ANDREW FARRAN. Stalemate and Lawlessness over Syria.

Apr 18, 2018

On ABC News Radio (Monday 16th April) Paul Barrett, a former Deputy Secretary of DFAT and former Secretary of the Department of Defence was asked in an interview whether the military actions over the past weekend in Syria by the United States, the UK and France were legal in both international and domestic law.

He replied that they were not legal. When asked if Australian forces had participated would that have been illegal as well? He again replied that it would have been illegal. When asked further whether if he was still in his previous position as Head of the Department of Defence he would see it as his duty to advise the government of the illegality. He said it would be his duty to do so.

As for international law, it is well documented that since the 2003 invasion of Iraq the military actions of US and Australian forces there and subsequently in Syria have been tainted with illegality (see website of Australians for War Powers Reform at: http://www.warpowersreform.org.au), as they could not be justified under Article 2 (4) of the UN Charter nor as legitimate actions of self-defence. In US domestic law these military actions were not authorised by Congress. For the UK the convention that had emerged since Libya requiring Parliament to authorise force abroad was by-passed. In France, the National Assembly was not consulted. For Australian domestic law, the deployment of forces in Iraq and Syria were not authorised by the Governor-General in Council which is the authority charged with the exercise of the Prerogative war power. Section 8 of the Defence Act (“The Minister shall have the general control and administration of the Defence Force”), which the government has relied on to date, does not alone contain the power or displace the Prerogative power, to commit and authorise our armed services to engage in conflict abroad. In none of these cases were the respective forces acting in self-defence against an armed attack on home territory or military vessels on the high seas. Nor were they engaged in the defence of another country at the invitation of that other country. Yet the countries whose forces attacked Syria over the weekend have been categorical in stating that their actions were justified and necessary and ipso facto legal to enforce the Chemical Weapons Convention.

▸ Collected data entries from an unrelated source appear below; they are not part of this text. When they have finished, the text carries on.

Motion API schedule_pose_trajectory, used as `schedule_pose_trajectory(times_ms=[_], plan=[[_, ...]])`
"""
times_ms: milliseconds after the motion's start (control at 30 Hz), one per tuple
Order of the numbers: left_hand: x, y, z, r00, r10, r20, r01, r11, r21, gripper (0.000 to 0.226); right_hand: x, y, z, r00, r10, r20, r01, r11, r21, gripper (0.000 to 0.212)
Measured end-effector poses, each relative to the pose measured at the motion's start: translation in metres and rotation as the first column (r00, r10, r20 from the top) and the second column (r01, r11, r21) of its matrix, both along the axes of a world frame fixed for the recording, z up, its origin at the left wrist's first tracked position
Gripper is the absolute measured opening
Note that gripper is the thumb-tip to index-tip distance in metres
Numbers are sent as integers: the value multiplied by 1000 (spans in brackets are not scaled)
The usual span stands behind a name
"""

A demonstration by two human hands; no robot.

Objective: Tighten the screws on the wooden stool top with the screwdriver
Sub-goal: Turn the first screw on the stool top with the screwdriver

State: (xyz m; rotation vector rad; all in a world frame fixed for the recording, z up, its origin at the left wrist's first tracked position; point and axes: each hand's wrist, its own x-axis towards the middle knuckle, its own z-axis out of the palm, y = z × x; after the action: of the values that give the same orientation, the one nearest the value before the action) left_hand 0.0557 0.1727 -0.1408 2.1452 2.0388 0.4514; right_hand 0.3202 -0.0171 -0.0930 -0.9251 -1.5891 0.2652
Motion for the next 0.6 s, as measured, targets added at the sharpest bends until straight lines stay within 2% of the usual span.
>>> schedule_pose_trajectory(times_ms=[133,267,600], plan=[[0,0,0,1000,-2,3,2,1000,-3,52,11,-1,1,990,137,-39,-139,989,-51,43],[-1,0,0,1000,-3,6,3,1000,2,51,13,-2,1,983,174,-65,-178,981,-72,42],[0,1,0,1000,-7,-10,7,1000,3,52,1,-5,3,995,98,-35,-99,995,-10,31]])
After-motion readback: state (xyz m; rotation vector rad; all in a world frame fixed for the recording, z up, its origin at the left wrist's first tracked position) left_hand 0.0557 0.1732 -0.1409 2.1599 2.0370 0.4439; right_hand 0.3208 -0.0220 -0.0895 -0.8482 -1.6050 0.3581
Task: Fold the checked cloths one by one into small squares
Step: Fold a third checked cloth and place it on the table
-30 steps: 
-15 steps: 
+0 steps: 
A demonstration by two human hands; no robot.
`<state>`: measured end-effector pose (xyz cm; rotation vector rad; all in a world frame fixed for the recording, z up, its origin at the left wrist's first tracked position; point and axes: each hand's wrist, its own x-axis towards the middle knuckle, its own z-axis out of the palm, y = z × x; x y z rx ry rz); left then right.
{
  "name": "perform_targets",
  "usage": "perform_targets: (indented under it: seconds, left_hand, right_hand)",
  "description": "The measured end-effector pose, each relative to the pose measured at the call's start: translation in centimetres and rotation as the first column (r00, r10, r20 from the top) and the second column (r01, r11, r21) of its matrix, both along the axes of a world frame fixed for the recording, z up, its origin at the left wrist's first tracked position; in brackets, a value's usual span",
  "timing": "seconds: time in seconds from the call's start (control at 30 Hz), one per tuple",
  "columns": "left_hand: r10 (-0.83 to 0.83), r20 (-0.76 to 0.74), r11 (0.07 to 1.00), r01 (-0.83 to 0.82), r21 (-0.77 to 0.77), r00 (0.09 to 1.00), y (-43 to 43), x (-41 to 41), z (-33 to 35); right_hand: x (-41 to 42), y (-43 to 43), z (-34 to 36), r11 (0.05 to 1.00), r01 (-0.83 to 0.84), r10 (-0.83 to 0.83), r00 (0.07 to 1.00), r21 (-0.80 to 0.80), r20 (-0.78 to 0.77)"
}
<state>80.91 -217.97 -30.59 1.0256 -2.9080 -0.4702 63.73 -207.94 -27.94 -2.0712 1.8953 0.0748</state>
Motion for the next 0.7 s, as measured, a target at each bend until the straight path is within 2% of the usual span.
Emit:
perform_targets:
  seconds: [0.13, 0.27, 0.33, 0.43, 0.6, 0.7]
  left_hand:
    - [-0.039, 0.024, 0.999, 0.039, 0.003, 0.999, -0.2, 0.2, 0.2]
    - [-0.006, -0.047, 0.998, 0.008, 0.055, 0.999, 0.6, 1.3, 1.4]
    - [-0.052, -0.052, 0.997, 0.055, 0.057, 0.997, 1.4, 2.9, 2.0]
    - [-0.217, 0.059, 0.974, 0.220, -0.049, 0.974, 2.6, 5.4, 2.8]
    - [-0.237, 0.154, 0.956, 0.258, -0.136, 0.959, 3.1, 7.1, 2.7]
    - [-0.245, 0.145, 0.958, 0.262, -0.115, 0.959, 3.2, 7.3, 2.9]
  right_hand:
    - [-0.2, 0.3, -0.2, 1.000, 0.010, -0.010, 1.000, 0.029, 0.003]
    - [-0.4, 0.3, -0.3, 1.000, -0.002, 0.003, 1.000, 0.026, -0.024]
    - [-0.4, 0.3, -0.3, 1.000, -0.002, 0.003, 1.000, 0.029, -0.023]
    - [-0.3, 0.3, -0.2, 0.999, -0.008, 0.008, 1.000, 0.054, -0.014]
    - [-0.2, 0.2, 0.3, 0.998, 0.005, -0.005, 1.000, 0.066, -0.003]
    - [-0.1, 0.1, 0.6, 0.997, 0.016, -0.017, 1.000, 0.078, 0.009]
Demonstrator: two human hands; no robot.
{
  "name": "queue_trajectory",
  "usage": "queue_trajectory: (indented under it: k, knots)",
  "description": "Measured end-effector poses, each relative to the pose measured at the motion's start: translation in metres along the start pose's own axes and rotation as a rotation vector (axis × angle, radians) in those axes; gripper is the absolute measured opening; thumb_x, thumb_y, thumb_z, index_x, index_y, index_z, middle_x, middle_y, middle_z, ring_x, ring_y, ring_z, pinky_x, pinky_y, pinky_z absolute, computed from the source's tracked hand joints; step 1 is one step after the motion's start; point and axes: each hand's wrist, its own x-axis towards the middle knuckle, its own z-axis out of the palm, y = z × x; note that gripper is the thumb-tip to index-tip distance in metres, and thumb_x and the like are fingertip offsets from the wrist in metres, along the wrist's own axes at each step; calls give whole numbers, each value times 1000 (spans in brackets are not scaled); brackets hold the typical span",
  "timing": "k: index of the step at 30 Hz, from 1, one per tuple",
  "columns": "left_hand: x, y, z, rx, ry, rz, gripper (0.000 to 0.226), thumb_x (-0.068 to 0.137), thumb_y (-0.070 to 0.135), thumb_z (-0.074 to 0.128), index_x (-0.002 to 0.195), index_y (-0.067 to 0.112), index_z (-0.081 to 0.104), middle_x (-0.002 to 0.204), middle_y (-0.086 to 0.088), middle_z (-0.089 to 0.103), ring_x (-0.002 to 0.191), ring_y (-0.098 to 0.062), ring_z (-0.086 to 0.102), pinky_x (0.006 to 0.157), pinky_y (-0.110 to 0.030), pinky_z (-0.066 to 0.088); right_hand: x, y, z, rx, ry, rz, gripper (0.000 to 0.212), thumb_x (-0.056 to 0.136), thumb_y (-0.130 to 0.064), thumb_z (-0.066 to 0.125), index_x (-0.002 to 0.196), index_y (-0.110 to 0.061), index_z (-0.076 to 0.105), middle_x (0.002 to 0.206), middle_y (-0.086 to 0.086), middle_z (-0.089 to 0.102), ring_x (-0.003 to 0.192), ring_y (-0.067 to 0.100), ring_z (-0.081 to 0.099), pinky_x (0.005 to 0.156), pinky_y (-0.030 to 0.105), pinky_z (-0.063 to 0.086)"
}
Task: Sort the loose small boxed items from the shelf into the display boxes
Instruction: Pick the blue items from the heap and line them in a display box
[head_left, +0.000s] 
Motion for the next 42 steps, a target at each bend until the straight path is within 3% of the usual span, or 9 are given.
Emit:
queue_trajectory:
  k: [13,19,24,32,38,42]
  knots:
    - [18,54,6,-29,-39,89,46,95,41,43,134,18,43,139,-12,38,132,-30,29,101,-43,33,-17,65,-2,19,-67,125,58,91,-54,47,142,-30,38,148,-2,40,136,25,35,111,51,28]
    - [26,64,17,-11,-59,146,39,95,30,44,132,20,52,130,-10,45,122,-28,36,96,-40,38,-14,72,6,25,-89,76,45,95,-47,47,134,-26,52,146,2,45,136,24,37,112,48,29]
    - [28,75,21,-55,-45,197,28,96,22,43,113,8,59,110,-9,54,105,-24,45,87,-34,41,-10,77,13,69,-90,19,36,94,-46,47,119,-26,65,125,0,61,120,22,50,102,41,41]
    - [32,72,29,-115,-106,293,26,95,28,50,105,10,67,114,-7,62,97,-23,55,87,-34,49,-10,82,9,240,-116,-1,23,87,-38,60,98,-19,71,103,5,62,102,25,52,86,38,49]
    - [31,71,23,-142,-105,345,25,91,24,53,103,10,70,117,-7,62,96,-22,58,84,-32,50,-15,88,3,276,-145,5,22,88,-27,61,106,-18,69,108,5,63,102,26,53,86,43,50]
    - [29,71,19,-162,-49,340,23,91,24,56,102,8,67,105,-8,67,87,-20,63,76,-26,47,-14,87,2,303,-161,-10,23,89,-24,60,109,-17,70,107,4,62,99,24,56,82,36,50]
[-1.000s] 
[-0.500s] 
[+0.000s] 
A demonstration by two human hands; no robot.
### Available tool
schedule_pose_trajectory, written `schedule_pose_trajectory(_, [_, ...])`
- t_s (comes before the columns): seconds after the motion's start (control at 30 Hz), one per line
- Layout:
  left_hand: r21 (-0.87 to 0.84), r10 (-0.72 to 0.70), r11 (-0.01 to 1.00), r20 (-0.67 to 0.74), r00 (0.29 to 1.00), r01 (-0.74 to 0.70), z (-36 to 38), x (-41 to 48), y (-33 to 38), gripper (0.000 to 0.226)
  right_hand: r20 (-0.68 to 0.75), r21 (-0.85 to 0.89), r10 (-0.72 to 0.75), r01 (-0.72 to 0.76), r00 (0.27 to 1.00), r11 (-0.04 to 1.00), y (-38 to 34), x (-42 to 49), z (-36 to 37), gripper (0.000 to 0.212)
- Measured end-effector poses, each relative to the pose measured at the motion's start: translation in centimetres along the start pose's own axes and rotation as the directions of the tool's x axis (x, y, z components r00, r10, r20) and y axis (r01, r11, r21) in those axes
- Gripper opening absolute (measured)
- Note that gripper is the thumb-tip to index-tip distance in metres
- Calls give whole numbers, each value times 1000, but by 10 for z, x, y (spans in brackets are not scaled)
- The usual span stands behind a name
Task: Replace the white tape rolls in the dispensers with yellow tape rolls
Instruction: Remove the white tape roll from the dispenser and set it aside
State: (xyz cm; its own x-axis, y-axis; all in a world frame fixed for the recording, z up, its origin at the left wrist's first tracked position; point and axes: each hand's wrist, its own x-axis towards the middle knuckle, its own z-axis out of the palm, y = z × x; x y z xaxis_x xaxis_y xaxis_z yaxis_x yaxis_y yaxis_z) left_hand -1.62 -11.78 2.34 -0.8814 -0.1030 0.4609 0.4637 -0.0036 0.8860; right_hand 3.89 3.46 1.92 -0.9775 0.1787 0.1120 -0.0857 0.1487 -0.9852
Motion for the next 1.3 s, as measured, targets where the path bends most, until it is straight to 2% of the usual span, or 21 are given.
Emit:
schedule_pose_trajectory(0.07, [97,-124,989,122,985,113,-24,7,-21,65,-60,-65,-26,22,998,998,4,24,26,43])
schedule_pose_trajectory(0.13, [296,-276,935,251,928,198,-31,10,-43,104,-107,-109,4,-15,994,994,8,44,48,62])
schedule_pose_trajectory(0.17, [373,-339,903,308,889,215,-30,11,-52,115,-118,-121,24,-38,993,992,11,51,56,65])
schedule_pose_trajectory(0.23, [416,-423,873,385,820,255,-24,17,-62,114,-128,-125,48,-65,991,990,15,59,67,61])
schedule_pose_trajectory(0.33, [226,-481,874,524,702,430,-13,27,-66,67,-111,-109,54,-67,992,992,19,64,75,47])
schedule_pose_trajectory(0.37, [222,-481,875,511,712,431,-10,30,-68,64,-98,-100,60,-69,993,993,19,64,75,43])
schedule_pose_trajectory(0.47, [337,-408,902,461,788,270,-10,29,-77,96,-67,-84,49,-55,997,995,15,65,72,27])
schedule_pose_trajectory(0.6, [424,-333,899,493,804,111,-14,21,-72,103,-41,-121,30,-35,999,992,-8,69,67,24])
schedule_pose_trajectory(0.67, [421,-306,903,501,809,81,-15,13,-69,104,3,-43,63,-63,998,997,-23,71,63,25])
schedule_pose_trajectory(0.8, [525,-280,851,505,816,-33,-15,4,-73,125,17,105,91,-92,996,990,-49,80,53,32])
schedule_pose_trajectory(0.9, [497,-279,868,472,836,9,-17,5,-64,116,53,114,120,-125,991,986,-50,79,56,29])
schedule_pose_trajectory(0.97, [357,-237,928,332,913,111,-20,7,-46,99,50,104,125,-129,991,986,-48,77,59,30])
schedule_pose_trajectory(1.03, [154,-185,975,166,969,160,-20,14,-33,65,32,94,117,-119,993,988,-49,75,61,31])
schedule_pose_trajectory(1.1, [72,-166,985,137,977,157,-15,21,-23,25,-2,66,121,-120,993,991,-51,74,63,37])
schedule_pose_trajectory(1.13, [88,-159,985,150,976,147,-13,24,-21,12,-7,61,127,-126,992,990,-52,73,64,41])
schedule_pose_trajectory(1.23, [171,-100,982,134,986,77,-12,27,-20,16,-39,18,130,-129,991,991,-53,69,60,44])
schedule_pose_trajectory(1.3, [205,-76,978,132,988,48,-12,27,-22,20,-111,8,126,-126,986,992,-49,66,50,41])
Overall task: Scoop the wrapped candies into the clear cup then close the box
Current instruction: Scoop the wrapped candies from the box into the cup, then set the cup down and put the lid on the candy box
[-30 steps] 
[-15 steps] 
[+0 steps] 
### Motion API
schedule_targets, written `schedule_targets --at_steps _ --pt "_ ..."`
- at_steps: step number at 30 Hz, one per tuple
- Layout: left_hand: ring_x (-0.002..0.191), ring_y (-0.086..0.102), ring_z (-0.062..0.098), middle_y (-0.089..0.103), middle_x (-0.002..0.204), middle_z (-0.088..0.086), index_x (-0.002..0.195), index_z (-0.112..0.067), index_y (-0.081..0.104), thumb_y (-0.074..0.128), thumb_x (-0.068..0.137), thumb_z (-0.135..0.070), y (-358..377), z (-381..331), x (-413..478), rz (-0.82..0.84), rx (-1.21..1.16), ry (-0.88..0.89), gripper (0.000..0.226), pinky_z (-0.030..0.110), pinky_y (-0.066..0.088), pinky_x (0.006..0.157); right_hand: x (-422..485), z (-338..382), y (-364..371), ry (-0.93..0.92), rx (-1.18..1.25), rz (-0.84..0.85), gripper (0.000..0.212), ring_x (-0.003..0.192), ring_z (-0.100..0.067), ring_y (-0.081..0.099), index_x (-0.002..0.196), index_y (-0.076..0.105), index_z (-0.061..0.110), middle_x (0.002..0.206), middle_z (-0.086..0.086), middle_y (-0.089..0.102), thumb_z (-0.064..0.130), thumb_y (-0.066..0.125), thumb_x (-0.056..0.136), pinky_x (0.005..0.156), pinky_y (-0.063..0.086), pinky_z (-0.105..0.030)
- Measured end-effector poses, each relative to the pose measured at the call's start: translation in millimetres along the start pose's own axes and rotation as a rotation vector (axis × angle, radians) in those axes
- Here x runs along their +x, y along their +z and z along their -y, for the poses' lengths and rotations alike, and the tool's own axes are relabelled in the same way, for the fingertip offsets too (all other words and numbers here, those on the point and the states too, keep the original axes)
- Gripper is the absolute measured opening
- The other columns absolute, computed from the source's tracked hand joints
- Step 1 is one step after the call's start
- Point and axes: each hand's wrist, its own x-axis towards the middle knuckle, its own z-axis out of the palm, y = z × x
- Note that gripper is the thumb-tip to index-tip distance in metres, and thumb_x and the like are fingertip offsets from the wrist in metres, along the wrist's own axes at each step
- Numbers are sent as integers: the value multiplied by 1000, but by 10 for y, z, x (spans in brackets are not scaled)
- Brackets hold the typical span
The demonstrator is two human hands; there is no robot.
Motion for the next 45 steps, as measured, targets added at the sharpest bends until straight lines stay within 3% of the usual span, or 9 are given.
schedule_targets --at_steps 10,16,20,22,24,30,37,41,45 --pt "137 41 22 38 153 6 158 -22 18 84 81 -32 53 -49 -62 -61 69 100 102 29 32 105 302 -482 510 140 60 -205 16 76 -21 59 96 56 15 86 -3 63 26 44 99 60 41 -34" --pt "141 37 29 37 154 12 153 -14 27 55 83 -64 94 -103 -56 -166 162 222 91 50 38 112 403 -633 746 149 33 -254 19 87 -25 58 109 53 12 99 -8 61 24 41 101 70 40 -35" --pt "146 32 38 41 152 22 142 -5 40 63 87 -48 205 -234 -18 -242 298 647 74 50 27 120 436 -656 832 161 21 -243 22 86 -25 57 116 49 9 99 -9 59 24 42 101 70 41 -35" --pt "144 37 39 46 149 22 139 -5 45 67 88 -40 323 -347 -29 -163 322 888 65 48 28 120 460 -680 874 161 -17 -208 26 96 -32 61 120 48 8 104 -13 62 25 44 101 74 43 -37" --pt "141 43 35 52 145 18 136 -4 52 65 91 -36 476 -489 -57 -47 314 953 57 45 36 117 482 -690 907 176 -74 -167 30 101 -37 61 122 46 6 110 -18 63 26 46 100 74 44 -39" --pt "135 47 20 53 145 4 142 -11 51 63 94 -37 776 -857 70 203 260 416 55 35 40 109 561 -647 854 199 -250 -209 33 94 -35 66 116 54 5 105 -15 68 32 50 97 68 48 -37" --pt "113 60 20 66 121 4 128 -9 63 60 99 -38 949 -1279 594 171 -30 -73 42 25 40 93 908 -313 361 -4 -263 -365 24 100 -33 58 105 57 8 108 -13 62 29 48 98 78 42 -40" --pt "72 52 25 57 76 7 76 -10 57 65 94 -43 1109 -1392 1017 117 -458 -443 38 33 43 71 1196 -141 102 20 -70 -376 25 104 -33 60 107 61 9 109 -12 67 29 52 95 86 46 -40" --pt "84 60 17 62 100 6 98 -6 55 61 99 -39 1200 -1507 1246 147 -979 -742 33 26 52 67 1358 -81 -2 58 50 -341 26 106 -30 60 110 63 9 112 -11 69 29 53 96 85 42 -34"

How does that stand up in a rules-based system of law and order when the processes for securing legality supposedly exist and can be utilised? Or can they?

This is the rub. It is unfortunate that in the age-old game of power politics at its highest level the rules-based system exists only as a consequence of successful conquest or negotiated settlement. This was the case at the conclusion of the Second World War but that (now tenuous) rules-based system was ab initio heavily qualified in that it gave the 5 victorious powers the right to opt out or frustrate its operation at any time when they believed their national interests or the national interests of another power or partner would be compromised. Meanwhile, the enforcement of the rules and norms relating to the use of force in international relations has been problematical at best where those power interests are involved, other than the traditional protocols to facilitate diplomatic discourse over options and outcomes, as now over Syria.

In short, what we have is yet another round of power politics fought with little regard for the widespread death and destruction inflicted on the innocent. In this situation, relative side-issues such as crimes against humanity and the illegal use of chemical warfare await the final outcome and only then might the rules-based system come into play with any chance of effectiveness or enforcement. If this was a case of punishing the use of chemical weapons on innocent civilians then, as was asked similarly before the invasion of Iraq in 2003, why didn’t the missile attack await the outcome of the UN Chemical Weapons Inspectors who arrived in Iraq the day after the attack (though Russian obstruction for a time might have been anticipated? But if as some believe the motivation for the military option had more to do with President Trump’s issues with Special Counsel Robert Mueller, then it is remarkable how readily the governments of Britain, France and Australia rallied around the President in his determination to make a point over the alleged chemical weapon attacks. 

There is no innocence in this conflict. All parties in the complex amalgam of issues at stake in the Syrian civil war are flat out pursuing their particular and sometimes lethal interests – the Syrian government under Bashar al-Assad, the rebels, the Kurds, sundry other sectarian groups, terrorists, and mercenaries (Sunni and Shia), Iran, Iraq, Israel, Saudis, Turkey, and not least Russia, the US and France, the big power players and their proxies as above. No one is sure how they all lineup or where they might end up. But the curious question – especially given that the US for its part has been unsure for some time under several Presidents just what its interests and objectives are in the region – why Australian forces are there and have been so closely associated with the conflicts in both Iraq and Syria all these years. A region where at most we have only marginal interests unlike in places elsewhere, such as the South Pacific, where our benign neglect of neighbours over decades may one day prove an Achilles heel.

Andrew Farran is a former diplomat, law academic, and trade policy adviser.